The gorgeous Chris Kvale and Chris Bishop seat clusters shown on the last page make no sense to me. This is not where frames bend.[/

Framebuilders' signature talent and expertise.

Plain and simple.

Their vision of a what a proper road bicycle should look like and ride like.

In the case of Chris Kvale though, we won't have to worry.

I can't imagine he will be building for many more years.

The amount of hand work that goes into his frames is astounding.

I happen to own three of his bicycles, two of which fit me perfectly.

They are absolute jewels to behold, but far more importantly, they are the best riding bicycles I've ever owned.

Bar none.

Durability has never been an issue for Kvale either.

My next door neighbor has a 25 year old Kvale touring bike that rides like the day it was built.

No, I was just curious.

Oh my my, Oh hell yes.

I don't follow your argument about durability, unless you mean these are boutique frames designed to be hung on the wall rather than ridden. Any bike that is really made to be ridden is going to have the durability issue I refer to, namely: when you hit it against a brick wall hard enough, where does it bend? I will admit to not having Kvale's expertise, but seriously, do you mean to tell me a lesser frame is going to fail at the seat lug? No, it is not. The place any frame will fail is going to be at the head lugs as I described before.

I am not in the least disparaging Kvale's artistry, workmanship, expertise, etc. My point is the fancy workmanship around the seat cluster is not functional. It is artistic.

For an experiment, try holding a cardboard tube, like from a poster, in your hands. Put one hand at each end, and using only your hands, try to bend it in the middle. You'll find you can put a temporary bow in it (much like you see the top tube of a frame doing when you apply the Park frame straightener tool), or you can bend over either end, but (unless you push it with your knee) you can't bend it in the middle.

Next experiment, try butting the cardboard tube by wrapping tape around it.

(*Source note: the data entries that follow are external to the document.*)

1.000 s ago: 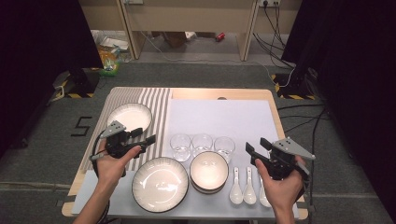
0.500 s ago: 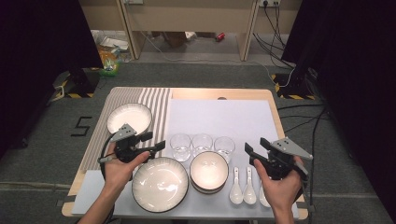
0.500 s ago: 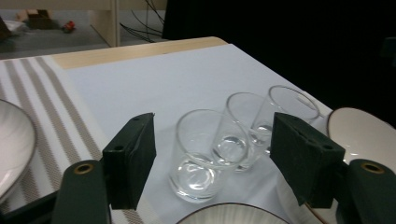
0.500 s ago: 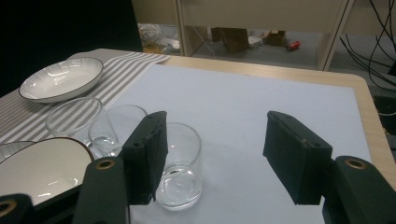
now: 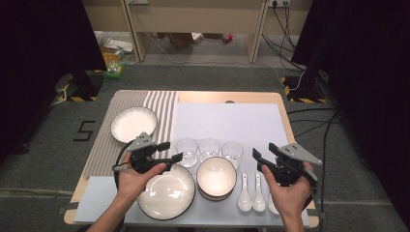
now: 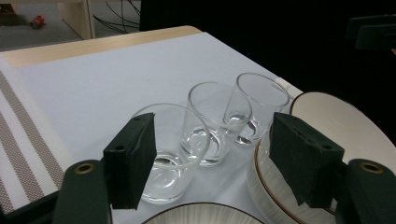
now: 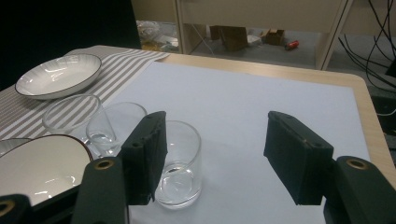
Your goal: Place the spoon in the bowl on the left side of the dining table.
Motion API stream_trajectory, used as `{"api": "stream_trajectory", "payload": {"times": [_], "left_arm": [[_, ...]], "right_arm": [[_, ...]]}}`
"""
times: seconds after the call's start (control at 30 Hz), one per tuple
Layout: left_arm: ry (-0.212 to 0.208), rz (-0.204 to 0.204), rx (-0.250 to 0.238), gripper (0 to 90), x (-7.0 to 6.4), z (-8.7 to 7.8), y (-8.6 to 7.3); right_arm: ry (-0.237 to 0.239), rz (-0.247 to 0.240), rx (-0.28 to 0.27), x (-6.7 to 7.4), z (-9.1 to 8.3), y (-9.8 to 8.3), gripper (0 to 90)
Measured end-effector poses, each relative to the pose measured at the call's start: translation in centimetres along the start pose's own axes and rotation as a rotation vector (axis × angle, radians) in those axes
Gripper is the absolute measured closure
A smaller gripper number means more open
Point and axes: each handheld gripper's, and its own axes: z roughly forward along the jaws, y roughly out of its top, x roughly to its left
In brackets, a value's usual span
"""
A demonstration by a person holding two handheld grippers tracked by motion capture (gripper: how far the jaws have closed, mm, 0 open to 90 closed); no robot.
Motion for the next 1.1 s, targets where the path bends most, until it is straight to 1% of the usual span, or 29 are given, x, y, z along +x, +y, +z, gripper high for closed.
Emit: {"api": "stream_trajectory", "payload": {"times": [0.2,0.47,0.53,0.7,0.9,1.03,1.1], "left_arm": [[-0.018,0.018,0.011,30.9,-0.8,0.7,0.0],[-0.05,0.028,0.027,31.0,-1.7,1.8,0.1],[-0.057,0.025,0.025,31.0,-1.9,2.1,0.1],[-0.074,0.036,0.035,31.3,-2.5,2.7,0.2],[-0.087,0.033,0.043,31.6,-2.9,3.5,-0.1],[-0.094,0.041,0.055,31.8,-3.1,3.9,-0.2],[-0.095,0.056,0.061,31.8,-3.4,4.1,-0.2]], "right_arm": [[0.007,-0.002,0.001,0.1,0.1,0.0,39.6],[0.007,0.001,0.007,0.1,0.1,0.0,39.6],[0.011,0.002,0.003,0.1,0.1,0.0,39.7],[0.012,0.006,0.01,0.2,0.2,-0.1,39.8],[0.013,0.004,0.011,0.2,0.2,-0.1,39.9],[0.012,-0.001,0.01,0.2,0.3,-0.1,40.0],[0.015,-0.003,0.008,0.2,0.3,-0.1,39.9]]}}
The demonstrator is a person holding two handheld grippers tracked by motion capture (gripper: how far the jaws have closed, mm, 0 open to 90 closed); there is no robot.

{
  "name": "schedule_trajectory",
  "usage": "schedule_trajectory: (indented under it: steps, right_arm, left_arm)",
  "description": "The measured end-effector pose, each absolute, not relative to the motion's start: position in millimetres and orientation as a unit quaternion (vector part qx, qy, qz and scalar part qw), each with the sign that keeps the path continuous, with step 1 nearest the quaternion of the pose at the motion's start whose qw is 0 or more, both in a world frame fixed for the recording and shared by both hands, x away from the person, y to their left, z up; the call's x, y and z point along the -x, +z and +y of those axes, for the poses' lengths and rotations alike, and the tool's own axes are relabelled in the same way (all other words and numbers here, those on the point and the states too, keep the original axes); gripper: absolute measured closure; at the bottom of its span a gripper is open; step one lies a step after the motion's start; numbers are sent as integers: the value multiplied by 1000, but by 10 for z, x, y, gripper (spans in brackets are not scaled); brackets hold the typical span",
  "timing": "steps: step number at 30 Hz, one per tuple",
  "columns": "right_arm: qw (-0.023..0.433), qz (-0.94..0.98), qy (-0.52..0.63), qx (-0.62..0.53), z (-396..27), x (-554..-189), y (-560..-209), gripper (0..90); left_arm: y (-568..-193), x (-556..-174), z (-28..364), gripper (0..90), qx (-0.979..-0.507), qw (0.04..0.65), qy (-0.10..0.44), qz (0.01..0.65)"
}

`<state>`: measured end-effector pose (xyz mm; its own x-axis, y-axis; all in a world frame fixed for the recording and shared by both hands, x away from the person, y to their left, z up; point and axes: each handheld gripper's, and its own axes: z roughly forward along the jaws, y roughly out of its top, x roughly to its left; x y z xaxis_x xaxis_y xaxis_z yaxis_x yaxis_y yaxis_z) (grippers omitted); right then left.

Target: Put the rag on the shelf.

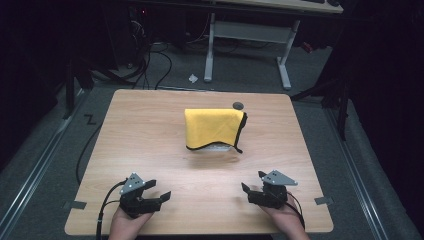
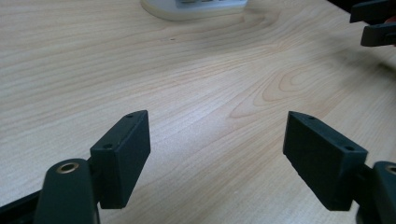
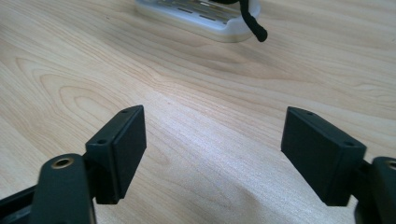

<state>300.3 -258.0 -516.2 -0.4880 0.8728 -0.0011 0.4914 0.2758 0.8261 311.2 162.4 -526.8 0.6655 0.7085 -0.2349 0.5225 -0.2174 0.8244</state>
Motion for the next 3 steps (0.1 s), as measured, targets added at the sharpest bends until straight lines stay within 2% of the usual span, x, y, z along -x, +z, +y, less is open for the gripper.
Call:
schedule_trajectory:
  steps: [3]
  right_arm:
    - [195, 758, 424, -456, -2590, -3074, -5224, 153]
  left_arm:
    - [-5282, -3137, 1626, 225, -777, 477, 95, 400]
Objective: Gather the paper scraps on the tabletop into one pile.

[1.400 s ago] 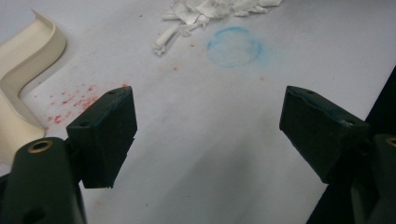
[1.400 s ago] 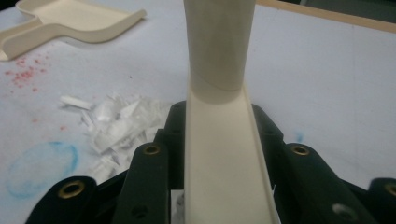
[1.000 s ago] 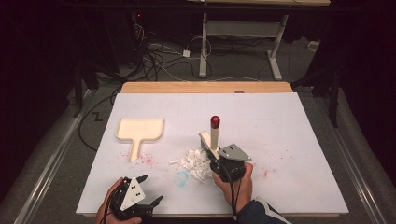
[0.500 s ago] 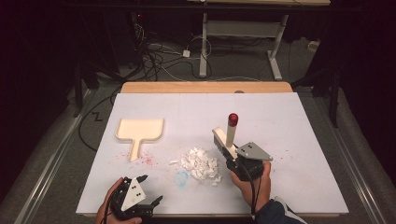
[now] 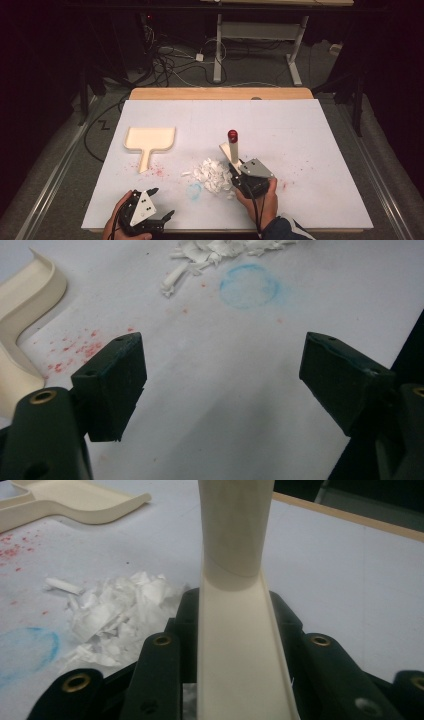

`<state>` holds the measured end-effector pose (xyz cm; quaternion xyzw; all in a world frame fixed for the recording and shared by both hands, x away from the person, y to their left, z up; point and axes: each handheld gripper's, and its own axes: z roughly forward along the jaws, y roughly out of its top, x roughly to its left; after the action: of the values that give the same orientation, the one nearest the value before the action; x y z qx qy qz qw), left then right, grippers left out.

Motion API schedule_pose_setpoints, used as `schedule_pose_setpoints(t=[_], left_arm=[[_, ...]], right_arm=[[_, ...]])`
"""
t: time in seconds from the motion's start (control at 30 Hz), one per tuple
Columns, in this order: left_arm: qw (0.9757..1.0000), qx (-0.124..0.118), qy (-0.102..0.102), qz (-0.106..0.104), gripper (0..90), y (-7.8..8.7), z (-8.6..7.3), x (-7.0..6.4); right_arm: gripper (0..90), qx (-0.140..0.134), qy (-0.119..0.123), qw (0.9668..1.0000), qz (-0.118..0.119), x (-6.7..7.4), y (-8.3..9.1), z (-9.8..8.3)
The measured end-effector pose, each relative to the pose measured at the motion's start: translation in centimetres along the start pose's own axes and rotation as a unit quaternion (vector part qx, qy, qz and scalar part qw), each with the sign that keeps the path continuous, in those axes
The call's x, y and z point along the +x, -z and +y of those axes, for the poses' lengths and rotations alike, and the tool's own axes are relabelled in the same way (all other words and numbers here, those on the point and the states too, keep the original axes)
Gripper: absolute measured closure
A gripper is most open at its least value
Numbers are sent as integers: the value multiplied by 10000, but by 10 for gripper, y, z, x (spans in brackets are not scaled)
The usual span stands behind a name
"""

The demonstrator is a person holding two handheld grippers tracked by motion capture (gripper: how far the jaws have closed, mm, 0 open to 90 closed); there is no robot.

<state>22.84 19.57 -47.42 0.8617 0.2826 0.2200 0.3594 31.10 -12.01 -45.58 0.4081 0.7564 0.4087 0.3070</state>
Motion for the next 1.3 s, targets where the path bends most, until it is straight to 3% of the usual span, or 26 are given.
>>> schedule_pose_setpoints(t=[0.13, 0.27, 0.4, 0.57, 0.67, 0.8, 0.97, 1.0, 1.07, 1.1, 1.17, 1.3], left_arm=[[10000, 10, 5, -12, 181, -1, 0, 0], [10000, 16, -65, -7, 181, -2, 1, 0], [10000, 38, -20, -47, 181, -2, 1, -1], [10000, 33, -24, -57, 181, -2, 0, 0], [10000, 18, -15, -52, 181, -1, 0, 0], [10000, 23, -16, -62, 181, -1, 0, 0], [10000, 60, -32, -63, 181, -2, 0, -1], [10000, 70, -38, -59, 181, -2, 1, -1], [10000, 66, -36, -51, 181, -2, 1, -1], [10000, 66, -35, -47, 181, -2, 1, -1], [10000, 56, -75, -8, 181, -2, 1, -1], [9999, 82, -66, -28, 181, -2, 1, -2]], right_arm=[[677, -53, 45, 10000, 54, 12, -3, 3], [680, -113, -111, 9996, 244, 23, -6, 9], [679, -147, 60, 9996, 249, 38, -13, 13], [680, -181, -24, 9990, 408, 43, -17, 18], [679, -199, 114, 9990, 378, 42, -16, 21], [679, -232, -10, 9991, 360, 24, -11, 25], [679, -296, -57, 9983, 492, -9, 5, 26], [680, -319, -115, 9975, 619, -16, 9, 25], [679, -322, 3, 9963, 800, -28, 19, 25], [679, -321, 91, 9944, 999, -35, 25, 24], [679, -287, 234, 9923, 1180, -46, 37, 22], [680, -151, 278, 9857, 1654, -61, 61, 16]])
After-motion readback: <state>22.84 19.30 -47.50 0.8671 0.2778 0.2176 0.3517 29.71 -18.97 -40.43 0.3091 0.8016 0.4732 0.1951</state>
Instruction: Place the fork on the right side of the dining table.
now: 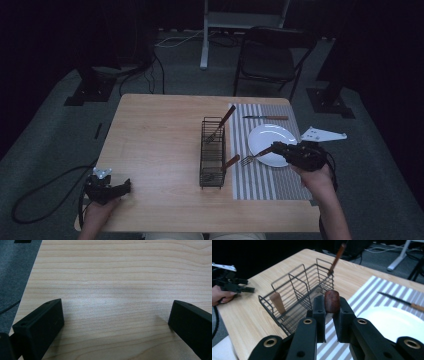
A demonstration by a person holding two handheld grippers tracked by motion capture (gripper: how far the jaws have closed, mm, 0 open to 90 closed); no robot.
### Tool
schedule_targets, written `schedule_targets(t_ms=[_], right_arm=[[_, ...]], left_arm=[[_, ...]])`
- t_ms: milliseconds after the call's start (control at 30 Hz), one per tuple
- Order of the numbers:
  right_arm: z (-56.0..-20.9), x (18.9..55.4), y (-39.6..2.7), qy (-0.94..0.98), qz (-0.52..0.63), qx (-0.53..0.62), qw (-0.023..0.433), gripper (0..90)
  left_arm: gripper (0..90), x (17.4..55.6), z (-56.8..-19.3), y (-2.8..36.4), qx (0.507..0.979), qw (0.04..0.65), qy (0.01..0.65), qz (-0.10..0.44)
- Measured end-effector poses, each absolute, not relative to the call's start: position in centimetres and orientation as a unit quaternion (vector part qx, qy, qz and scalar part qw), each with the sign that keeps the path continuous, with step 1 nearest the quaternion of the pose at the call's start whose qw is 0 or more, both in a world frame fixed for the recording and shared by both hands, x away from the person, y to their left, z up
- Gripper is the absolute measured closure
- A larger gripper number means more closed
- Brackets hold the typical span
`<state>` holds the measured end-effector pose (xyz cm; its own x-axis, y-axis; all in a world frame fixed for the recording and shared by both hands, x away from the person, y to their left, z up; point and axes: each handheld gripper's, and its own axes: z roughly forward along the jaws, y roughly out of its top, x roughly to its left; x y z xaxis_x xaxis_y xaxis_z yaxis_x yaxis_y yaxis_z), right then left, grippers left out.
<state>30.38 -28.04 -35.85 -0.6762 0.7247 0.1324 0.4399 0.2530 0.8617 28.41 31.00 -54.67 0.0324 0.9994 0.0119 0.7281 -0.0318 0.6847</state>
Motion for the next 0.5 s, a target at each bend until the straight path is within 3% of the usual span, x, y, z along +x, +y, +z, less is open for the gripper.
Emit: schedule_targets(t_ms=[500], right_arm=[[-39.9, 27.9, -29.6, 0.760, 0.471, 0.422, 0.149, 80.8]], left_arm=[[0.5, 28.4, -54.7, 31.0, 0.670, 0.261, 0.645, 0.260]])
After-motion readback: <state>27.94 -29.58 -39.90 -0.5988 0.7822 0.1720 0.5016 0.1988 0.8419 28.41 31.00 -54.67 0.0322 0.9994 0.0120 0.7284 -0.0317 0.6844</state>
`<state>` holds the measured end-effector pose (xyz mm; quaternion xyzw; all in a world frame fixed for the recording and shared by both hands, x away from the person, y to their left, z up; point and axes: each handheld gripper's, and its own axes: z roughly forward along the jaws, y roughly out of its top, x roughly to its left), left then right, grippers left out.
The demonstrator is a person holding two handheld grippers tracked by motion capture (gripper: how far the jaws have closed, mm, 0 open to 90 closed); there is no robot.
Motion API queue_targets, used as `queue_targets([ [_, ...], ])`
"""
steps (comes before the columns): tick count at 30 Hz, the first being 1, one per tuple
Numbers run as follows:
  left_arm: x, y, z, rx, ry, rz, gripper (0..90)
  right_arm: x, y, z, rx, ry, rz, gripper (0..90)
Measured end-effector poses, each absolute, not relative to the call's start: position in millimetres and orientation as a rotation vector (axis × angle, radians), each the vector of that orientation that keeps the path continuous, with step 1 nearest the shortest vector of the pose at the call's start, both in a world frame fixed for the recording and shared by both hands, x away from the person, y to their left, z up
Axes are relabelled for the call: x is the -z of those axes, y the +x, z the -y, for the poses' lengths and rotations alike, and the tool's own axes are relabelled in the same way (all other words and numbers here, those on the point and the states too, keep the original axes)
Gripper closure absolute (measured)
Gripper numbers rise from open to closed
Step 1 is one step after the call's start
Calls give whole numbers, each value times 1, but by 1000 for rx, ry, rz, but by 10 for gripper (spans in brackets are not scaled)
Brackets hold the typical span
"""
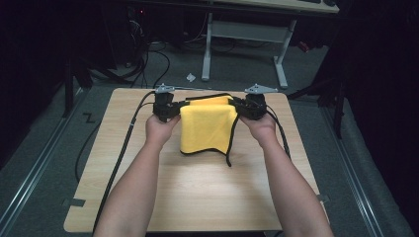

With enough tape you can strengthen the ends enough that you can put a more serious temporary bow into the middle, but if you bend it hard enough for the tube to deflect, it will still deflect at the end, or at the end of the butt.

If you make a smooth transition from the reinforced area to the thin area, you allow a greater portion of the tube to flex without deflecting, thus increasing the amount of flexing force required to make the tube deflect. I'm sure that's the theory, anyway. In practice there will always be a point at which the tube will deflect somewhere, and at that point it will fail. Good workmanship can, at best, increase the amount of force required to make the tube fail.

Over reaction.

Just sayin' I dig these cats work.

A better use of our time is to read this recent interview with Chris Kvale.

https://biciak.blogspot.com/2012/12/chris-kvale.html

Nuff said.

Well said.

There is a lot that goes into engineering/ building a custom frame. As a guy who appreciates both finely crafted frames as well as purpose built frames, I should mention that the frames are basically products of the material limitations.

For me the ride quality of a conventional lugged frame/fork is the best available. I don't think a simple mixture of materials in certain ratios can produce the same result in each application. I also don't think that ride quality has much to do with effectiveness or efficiency. I like riding steel bikes but as a builder other materials, gussets, fillet joints represent new frontier with new potential results. Not everyone wants a nice bike.

I have a custom-built Charles Roberts frame. I honestly think this bike is truly amazing. I think custom bikes are better if done properly.

It's debates like these that has me convinced that carbon fiber is the best way to go. Wonder what my steel bikes will fetch scrap?

WOW - What beautiful bikes...